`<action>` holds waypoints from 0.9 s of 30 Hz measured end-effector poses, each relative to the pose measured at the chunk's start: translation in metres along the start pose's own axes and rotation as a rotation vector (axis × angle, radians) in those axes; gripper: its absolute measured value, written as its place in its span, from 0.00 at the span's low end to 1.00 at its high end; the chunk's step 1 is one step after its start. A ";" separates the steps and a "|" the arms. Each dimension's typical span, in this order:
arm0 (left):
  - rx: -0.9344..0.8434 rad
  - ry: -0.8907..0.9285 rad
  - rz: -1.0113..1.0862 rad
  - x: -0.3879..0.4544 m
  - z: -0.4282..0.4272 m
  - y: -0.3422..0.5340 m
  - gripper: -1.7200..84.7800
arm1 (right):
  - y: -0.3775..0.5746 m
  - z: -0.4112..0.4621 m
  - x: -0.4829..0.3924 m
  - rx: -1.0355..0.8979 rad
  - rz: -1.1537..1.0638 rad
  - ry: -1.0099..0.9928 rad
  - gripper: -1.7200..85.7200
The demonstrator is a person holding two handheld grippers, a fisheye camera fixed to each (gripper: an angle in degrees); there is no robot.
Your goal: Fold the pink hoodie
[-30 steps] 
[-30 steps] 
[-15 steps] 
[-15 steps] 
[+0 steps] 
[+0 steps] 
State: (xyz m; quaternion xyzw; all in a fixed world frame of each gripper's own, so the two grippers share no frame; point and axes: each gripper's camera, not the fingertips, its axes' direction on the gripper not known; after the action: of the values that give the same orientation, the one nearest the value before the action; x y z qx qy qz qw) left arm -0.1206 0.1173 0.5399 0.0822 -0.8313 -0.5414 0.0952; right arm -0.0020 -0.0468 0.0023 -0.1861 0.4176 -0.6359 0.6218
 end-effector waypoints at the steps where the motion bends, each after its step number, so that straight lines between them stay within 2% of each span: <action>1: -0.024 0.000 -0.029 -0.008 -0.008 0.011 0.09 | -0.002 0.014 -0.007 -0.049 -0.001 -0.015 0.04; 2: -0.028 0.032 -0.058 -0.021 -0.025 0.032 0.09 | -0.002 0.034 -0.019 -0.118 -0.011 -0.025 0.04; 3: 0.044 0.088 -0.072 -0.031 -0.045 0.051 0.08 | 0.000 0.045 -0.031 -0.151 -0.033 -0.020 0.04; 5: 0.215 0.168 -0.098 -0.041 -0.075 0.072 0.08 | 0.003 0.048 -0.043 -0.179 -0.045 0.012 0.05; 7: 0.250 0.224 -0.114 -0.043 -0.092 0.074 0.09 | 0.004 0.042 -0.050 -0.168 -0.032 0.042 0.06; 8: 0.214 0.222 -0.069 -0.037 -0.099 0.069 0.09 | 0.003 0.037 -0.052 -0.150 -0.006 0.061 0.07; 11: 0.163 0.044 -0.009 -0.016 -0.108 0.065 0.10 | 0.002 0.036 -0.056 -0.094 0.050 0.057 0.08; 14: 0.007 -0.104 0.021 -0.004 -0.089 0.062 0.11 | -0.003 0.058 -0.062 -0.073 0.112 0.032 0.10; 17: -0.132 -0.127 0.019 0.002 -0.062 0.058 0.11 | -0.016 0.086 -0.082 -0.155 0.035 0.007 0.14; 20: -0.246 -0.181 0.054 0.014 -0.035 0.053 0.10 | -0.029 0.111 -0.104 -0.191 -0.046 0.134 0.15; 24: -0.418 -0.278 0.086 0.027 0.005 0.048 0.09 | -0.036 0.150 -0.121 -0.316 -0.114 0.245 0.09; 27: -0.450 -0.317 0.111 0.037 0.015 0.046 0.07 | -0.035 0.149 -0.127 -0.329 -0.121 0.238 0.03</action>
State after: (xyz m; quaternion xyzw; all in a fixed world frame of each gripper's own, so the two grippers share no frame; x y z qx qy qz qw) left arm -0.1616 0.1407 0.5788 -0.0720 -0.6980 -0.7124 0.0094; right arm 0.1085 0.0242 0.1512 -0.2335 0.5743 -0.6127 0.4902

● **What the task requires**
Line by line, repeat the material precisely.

● **Your solution**
`<action>` holds waypoints from 0.9 s of 30 Hz measured end-effector poses, each relative to the pose measured at the chunk's start: translation in metres along the start pose's own axes and rotation as a rotation vector (axis × angle, radians) in those axes; gripper: its absolute measured value, written as its place in its span, from 0.00 at the span's low end to 1.00 at its high end; the chunk's step 1 is one step after its start. A ";" separates the steps and a "|" the arms. Each dimension's typical span, in this order:
arm0 (left):
  - rx: -0.9344..0.8434 rad
  - ry: -0.8907..0.9285 rad
  - rz: -1.0113..1.0862 rad
  - x: -0.3879..0.4544 m
  - z: -0.4282..0.4272 m
  - y: -0.3422..0.5340 m
  - gripper: -1.7200..84.7800
arm1 (right):
  - y: -0.3775..0.5746 m
  - z: -0.4112..0.4621 m
  - x: -0.4829..0.3924 m
  - rx: -1.0355..0.8979 rad
  - rz: -1.1537..1.0638 rad
  - ry: -1.0099..0.9928 rad
  - gripper: -1.7200..85.7200
The demonstrator is a person holding two handheld grippers, a fisheye camera fixed to each (gripper: an angle in degrees); there is no robot.
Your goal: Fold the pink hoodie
[-30 steps] 
[-30 steps] 
[-15 steps] 
[-15 steps] 
[+0 steps] 
[+0 steps] 
State: (xyz m; quaternion xyzw; all in a fixed world frame of each gripper's own, so the two grippers share no frame; point and axes: each gripper's camera, not the fingertips, its axes' direction on the gripper not known; after the action: of the values that give the same orientation, the one nearest the value before the action; x y z qx qy qz qw) left arm -0.1206 0.1173 0.5399 0.0822 -0.8313 -0.5414 0.0952; right arm -0.0020 -0.0468 0.0023 -0.1861 0.4176 -0.6359 0.6218
 end-effector waypoints at the steps where the motion bends, each after its step number, so that straight lines between them stay within 2% of each span: <action>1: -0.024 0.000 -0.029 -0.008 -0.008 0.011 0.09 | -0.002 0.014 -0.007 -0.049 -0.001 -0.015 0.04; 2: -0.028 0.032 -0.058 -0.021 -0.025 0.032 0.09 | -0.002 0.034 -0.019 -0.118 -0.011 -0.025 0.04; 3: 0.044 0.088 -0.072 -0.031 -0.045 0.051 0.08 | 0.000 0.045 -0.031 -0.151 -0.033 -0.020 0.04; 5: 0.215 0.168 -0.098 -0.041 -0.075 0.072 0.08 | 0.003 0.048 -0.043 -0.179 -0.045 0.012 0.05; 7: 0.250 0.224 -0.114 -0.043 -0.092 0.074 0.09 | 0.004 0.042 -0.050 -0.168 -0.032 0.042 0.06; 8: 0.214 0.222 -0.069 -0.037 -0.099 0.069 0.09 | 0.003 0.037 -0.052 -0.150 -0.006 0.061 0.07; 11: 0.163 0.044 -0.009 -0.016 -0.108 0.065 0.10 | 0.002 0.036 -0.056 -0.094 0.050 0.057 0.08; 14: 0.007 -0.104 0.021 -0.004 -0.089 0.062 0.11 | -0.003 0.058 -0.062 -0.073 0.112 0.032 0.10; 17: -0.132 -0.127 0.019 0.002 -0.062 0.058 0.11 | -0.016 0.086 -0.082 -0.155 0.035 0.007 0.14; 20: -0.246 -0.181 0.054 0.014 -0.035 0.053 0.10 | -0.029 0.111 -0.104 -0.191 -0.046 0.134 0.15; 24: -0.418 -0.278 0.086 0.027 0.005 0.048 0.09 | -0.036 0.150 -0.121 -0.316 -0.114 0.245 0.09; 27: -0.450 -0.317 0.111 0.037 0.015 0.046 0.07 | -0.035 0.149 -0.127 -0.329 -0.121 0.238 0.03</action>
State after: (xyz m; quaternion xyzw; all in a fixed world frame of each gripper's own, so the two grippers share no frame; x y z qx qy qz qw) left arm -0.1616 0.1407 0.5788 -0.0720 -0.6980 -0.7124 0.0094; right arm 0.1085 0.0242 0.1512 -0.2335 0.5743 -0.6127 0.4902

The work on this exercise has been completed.